→ What the task asks
Return the complete listing exactly as it reads, with each picture removed.

→ Supplied material
____________
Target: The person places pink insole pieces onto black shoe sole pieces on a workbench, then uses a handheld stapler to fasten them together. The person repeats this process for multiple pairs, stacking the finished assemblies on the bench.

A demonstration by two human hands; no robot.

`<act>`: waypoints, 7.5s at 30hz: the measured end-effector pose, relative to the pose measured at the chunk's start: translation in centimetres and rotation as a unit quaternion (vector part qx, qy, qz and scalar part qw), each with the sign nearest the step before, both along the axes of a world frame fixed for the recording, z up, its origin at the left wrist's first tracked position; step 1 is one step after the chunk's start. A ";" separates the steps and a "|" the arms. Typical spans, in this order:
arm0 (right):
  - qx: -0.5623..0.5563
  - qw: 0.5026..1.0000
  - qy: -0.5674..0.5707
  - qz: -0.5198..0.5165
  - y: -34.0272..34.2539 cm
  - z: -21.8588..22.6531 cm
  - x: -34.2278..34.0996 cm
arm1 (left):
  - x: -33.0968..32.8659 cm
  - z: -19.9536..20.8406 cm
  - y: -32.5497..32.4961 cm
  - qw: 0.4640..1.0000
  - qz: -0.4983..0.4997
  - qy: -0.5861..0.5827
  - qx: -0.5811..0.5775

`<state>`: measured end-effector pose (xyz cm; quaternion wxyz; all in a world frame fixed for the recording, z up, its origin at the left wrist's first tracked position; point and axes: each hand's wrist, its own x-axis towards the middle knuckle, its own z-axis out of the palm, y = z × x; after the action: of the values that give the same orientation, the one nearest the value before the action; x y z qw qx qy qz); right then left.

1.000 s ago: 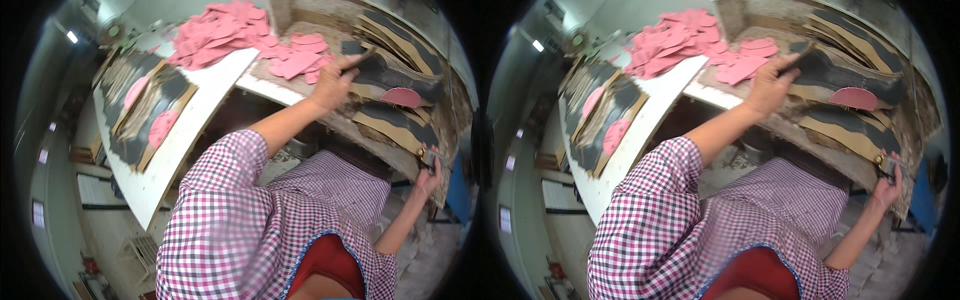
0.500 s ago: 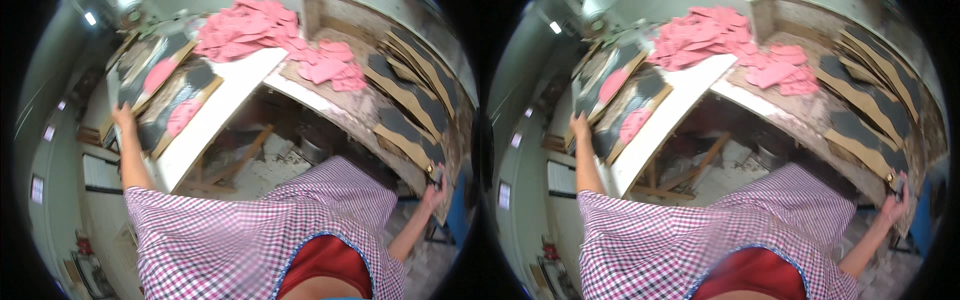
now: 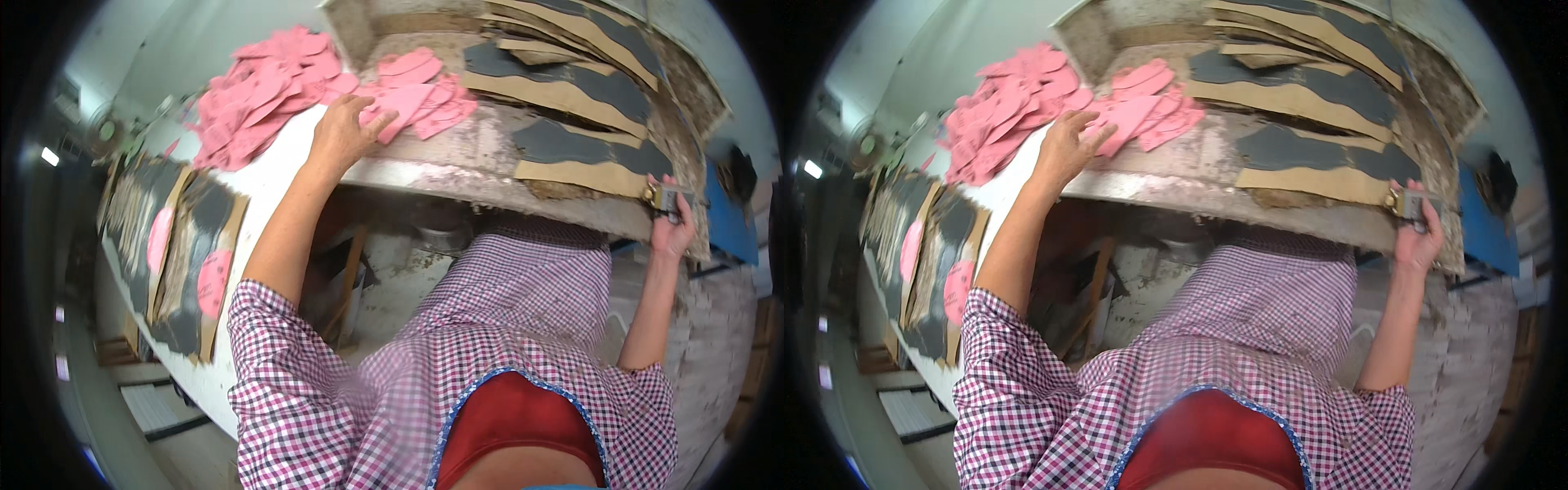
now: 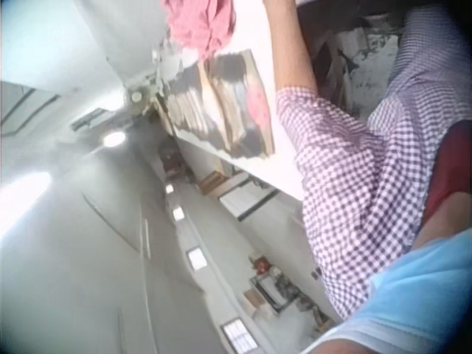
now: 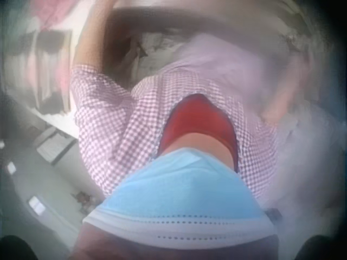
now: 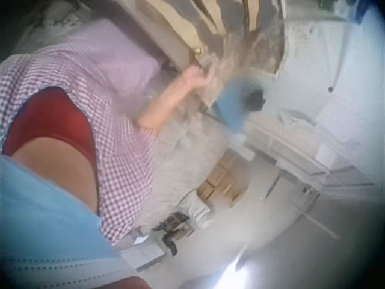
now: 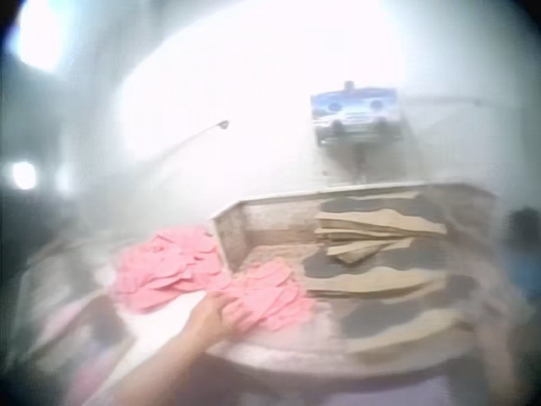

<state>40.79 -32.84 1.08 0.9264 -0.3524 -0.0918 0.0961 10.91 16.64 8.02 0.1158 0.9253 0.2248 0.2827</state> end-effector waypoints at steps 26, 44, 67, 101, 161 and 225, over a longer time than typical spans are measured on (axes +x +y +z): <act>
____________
→ Answer to this task
Target: The person places pink insole pieces onto black shoe sole pieces on a workbench, then uses a handheld stapler to fasten them together. The person repeats this process for multiple pairs, stacking the finished assemblies on the bench.

A demonstration by two human hands; no robot.

`<act>`: waypoints, 7.5s at 30hz: the measured end-effector pose, relative to the pose measured at the chunk's start: translation in centimetres and rotation as a unit quaternion (vector part qx, qy, qz and scalar part qw), each with the sign nearest the step before, both along the axes of a world frame fixed for the recording, z up, its origin at the left wrist's first tracked position; step 1 is one step after the chunk's start. A ";" separates the steps and a "|" the arms. Typical spans, in this order:
arm0 (right):
  - qx: -0.5623..0.5563
  - qw: 0.5026..1.0000
  - qy: -0.5674..0.5707
  - qz: -0.5198..0.5165
  - y: -34.0272..34.2539 cm
  - z: -21.8588..22.6531 cm
  - x: -34.2278..34.0996 cm
arm1 (left):
  - x: -33.0968..32.8659 cm
  - z: -19.9536..20.8406 cm
  - y: -32.5497..32.4961 cm
  - qw: 0.4640..1.0000
  - qz: -0.4983..0.4997
  - qy: -0.5861..0.5827
  - qx: -0.5811..0.5775

`<state>`: measured end-effector pose (xyz cm; quaternion wxyz; all in a world frame fixed for the recording, z up, its origin at the left wrist's first tracked position; point and axes: each hand's wrist, its own x-axis towards the middle knuckle, its own z-axis out of the palm, y = z × x; after the action: of the values that give the same orientation, the one nearest the value before the action; x y z qw qx qy qz); right then left.

1.000 s ago: 
0.500 s ago: 
now: 
now: 
now: 
now: 
now: 

<state>40.79 -32.84 1.08 0.9264 -0.3524 -0.0918 0.0961 10.91 16.64 8.02 0.1158 0.9253 0.2248 0.2827</state> end-effector waypoints at steps 26, 44, 67, 101, 161 and 225, over a longer time than typical spans are measured on (axes +x +y +z): <act>

Nothing remains to be written for this exercise.